Когда я открываю глаза, моего ангела больше нет. И мой мученик тоже исчез. Отрезанный язык отца, видеокамера, молоток — все исчезло. Все, что осталось, — это ножи в моей груди и остывающие тела родителей на полу. Нас выбросили, оставили мерзнуть на сквозняке из открытой двери или окна где-нибудь в доме. Но этот поцелуй холодного воздуха подстегивает меня, ложась на мои раны, как шепот, который говорит мне продолжать ползти. Несмотря на боль, слабость, страх и отчаяние, это толкает меня на четвереньки, требуя, чтобы я проползла по битому стеклу и нашла мамин телефон. Изо рта у меня течет кровь, и я хриплю, превозмогая боль от коллапса легкого, но холодный сквозняк все еще цепляется за меня, умоляя продолжать.
— Кайри.
Это слово достаточно знакомо, чтобы быть реальным, и не настолько знакомо, чтобы вбить клин между прошлым и настоящим.
Я моргаю. Мое дыхание становится прерывистым. Фантомная боль обжигает легкое. Я вижу стекло на полу у себя под руками. В одно моргание мои ладони на ковре в доме, мягкий ворс — это ласка между острыми укусами заостренных осколков. Но когда я снова моргаю, мои ладони лежат на блестящем сером кафеле моего кабинета. Единственная связь между этими двумя мирами — звук моих выдохов и звон разбитого стекла.
— Кайри… отпусти.
Чья-то рука обхватывает меня за плечо. Кожа под моей влажной рубашкой наслаждается прохладным прикосновением. Я вся мокрая от пота и дрожу, как в лихорадке. Моя голова пульсирует ровным гулом, по мере того как прошлое отслаивается, а настоящее вырывается из удушающей хватки.

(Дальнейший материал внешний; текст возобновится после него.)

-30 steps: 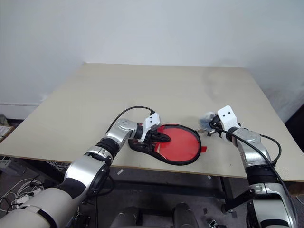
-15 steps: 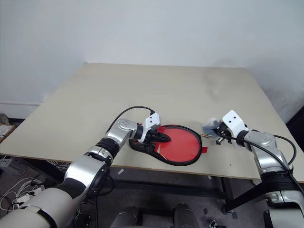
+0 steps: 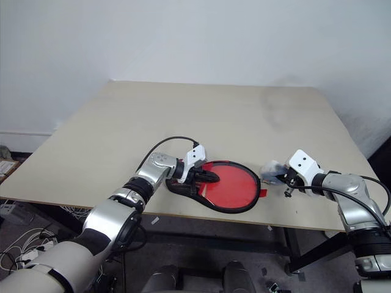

— Это просто воспоминание, — говорит Джек тихим голосом, другая его рука обхватывает мое запястье. Его пальцы останавливаются на моем бешено бьющемся пульсе. Когда я отрываю взгляд от стекла и поднимаю глаза, Джек переводит взгляд со своих часов на мои, его губы сжимаются в мрачную линию. — Оно больше не реально.
Я хочу сказать ему, что он ошибается, что каждое воспоминание оставляет после себя что-то реальное. Настоящие шрамы. Реальные последствия. Но у меня нет сил спорить с ним сейчас.
Я переключаю внимание на стекло на полу, на кровь, которая сочится из-под моей правой ладони, которой я сжимала осколки. Когда закрываю глаза, Джек оставляет мне всего несколько судорожных вдохов, прежде чем поднимает мое запястье и хватает другой рукой за бицепс, поднимая меня на ноги. Стекло хрустит под нашими ботинками, когда он ведет меня к столу, его прикосновение — надежный якорь, который не отпускает, даже когда он предлагает мне сесть на стул.